> Supplied information:

---+---

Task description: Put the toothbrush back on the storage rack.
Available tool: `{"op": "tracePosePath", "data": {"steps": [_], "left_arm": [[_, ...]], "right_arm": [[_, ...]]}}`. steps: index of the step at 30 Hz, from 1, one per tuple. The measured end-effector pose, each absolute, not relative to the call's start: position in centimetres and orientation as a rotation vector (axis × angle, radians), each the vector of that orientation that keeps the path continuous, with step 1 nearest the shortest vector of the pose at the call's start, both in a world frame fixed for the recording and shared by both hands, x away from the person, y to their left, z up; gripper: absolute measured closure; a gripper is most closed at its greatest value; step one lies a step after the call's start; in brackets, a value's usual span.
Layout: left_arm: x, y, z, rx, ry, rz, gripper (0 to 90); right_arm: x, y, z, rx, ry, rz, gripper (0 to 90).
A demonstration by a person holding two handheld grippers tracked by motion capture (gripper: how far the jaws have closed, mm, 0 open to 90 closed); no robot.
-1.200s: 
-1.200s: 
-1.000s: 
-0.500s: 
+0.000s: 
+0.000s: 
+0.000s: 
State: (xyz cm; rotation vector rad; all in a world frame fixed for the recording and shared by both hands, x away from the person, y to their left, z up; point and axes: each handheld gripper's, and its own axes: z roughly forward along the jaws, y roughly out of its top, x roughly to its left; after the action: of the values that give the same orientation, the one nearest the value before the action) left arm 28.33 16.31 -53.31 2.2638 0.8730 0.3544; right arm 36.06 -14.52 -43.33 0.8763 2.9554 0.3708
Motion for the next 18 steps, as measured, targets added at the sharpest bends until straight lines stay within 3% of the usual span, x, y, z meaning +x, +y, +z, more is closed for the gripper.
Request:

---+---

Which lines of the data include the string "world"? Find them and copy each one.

> Exercise response:
Available tool: `{"op": "tracePosePath", "data": {"steps": [_], "left_arm": [[_, ...]], "right_arm": [[_, ...]]}}`. steps: index of the step at 30 Hz, from 1, one per tuple. The measured end-effector pose, each absolute, not relative to the call's start: position in centimetres and orientation as a rotation vector (axis × angle, radians), each the vector of that orientation that keeps the path continuous, with step 1 nearest the shortest vector of the pose at the call's start, both in a world frame fixed for the recording and shared by both hands, x away from the person, y to their left, z up; gripper: absolute measured closure; a gripper is most closed at its greatest value; step one lies a step after the call's start; in brackets, a value's usual span.
State: (xyz cm; rotation vector rad; all in a world frame fixed for the recording and shared by both hands, x away from the person, y to their left, z up; point and axes: each handheld gripper's, and its own axes: z roughly forward along the jaws, y roughly out of its top, x roughly to its left; after the action: of the values that give the same orientation, the one nearest the value before the action) left arm 28.33 16.31 -53.31 2.2638 0.8730 0.3544; right arm 36.06 -14.52 -43.33 0.8763 2.9554 0.3708

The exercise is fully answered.